Billy Phelan's Greatest Game

Home > Literature > Billy Phelan's Greatest Game > Page 6
Billy Phelan's Greatest Game Page 6

by William Kennedy

“It’s so and you know it.”

  “Who said I know it?”

  “I called Patsy. He denied it and then said to call you.”

  “Me? Why me?”

  “I thought you could tell me that. Right now we’ve got an eight-hour jump on you, Martin, or are you putting out an extra? You can’t keep a story like this all to yourself.”

  “There’s no story, Freddie.”

  “You really haven’t heard about it?”

  “I’ve heard a wild rumor, but we don’t print rumors.”

  “Since when?”

  “Blow it out your ass, Fred.” And Martin hung up. The phone rang right back.

  “Martin, I’m sorry. That was a joke.”

  “I accept your groveling apology. What do you want?”

  “Why did Patsy tell me to call you?”

  “Damned if I know. Maybe to get rid of you.”

  “I think we’re going with the rumor, as an editor’s advisory. Our source is a good one.”

  “That’s a bad idea.”

  “We can’t sit on it.”

  “You can if it means Charlie’s life.”

  “This is too big. Hell, this is national.”

  Martin snorted. Freddie Dunsbach, boy bureau chief.
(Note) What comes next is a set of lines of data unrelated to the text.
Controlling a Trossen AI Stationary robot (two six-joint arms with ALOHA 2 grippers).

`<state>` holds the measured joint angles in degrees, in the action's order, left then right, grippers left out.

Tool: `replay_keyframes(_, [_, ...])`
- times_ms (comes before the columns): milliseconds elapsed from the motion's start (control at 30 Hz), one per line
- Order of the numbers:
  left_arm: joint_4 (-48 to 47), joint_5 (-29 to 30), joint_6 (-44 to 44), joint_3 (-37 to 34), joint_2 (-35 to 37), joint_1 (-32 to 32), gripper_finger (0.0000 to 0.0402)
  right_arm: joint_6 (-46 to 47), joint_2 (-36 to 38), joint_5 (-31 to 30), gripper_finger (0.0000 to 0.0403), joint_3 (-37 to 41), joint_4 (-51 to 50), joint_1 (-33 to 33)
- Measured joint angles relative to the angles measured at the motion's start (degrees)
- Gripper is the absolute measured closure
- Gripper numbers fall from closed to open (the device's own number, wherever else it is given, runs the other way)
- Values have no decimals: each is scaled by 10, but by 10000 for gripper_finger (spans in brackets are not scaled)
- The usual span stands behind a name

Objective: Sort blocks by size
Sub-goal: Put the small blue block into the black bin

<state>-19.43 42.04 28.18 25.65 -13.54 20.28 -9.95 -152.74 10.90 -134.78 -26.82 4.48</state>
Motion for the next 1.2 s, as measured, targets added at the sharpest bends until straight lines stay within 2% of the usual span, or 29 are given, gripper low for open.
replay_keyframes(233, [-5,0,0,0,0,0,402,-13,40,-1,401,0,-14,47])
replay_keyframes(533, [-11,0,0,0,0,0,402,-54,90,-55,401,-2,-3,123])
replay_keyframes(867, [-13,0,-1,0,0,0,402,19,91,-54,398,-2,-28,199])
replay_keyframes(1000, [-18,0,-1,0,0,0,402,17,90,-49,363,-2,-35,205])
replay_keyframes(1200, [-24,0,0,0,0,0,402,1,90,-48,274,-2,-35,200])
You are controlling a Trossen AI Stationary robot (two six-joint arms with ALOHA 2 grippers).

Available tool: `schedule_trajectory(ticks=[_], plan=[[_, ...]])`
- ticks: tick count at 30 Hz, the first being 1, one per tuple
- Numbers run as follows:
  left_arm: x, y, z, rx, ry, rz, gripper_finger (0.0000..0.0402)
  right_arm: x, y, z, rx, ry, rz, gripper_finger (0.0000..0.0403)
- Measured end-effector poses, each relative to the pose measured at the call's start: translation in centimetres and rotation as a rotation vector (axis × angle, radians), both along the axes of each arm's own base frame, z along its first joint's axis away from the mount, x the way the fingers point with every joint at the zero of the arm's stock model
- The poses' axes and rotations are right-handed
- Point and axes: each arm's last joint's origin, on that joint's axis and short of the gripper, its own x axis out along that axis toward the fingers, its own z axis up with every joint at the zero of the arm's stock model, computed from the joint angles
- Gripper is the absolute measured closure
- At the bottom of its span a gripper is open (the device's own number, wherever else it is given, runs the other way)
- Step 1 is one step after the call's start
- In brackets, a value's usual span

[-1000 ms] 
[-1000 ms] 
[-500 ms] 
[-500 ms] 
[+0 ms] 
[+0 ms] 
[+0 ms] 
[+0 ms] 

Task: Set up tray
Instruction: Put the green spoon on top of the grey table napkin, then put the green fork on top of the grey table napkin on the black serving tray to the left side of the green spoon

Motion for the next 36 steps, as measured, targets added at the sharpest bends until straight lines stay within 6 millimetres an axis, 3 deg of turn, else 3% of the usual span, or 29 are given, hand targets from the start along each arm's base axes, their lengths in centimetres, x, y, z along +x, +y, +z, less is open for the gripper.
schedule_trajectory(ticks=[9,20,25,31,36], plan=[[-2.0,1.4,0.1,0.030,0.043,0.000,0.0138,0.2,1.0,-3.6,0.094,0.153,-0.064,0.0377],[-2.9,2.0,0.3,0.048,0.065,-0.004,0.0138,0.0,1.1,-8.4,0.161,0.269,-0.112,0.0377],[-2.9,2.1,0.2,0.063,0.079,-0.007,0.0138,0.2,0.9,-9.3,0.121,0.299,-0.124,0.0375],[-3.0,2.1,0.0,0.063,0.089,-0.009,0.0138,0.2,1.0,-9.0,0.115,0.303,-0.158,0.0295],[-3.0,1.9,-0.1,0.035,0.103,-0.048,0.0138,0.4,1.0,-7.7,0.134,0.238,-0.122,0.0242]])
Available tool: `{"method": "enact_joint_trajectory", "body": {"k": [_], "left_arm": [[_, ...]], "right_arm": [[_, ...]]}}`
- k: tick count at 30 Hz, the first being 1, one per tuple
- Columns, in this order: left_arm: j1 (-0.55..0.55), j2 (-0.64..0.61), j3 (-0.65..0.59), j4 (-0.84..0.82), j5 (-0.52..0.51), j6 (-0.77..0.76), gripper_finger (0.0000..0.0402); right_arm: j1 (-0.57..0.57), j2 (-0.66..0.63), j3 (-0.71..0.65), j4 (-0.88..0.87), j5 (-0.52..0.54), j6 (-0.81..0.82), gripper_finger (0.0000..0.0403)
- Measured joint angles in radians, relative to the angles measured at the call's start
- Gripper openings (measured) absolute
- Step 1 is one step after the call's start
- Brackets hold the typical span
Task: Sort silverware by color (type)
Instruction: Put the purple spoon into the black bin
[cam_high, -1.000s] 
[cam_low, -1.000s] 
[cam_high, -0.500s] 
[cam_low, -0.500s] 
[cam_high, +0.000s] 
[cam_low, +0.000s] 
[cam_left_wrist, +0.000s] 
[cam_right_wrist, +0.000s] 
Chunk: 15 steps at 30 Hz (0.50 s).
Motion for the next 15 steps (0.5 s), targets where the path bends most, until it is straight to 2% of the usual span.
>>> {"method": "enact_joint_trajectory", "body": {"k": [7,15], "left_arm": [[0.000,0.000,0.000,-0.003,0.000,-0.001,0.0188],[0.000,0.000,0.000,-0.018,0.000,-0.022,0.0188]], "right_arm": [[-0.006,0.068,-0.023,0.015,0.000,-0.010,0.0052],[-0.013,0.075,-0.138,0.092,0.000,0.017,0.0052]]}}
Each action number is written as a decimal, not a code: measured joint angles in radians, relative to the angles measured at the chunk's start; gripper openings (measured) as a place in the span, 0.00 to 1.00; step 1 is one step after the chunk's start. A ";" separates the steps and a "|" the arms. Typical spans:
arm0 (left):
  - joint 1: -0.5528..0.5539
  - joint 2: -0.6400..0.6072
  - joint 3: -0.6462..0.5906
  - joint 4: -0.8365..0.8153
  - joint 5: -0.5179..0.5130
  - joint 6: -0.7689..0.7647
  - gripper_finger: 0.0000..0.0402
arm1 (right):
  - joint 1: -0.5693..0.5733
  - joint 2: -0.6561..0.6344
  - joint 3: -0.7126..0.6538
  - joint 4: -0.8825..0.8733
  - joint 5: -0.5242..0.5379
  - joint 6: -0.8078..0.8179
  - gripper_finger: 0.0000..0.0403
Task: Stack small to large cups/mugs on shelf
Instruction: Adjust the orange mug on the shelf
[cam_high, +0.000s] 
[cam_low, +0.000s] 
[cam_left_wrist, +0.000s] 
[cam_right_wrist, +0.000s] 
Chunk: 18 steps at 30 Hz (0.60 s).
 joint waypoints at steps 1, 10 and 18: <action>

Arrogant yokel.

  “It’s all of that. But let me ask you. How long’ve you been in this town?”

  “Almost a year.”

  “Then you ought to know that if the McCalls are quiet on this thing, and the police are quiet, there’s one hell of a reason. Patsy must’ve sent you to me because I told him I wouldn’t print any rumors. I see the significance escapes you, but Patsy’s concern is obviously for the safety of Charlie, if Charlie has in fact been kidnapped, which is really not provable if nobody admits it.”

  “Does he expect us to bury our heads and ignore the story?”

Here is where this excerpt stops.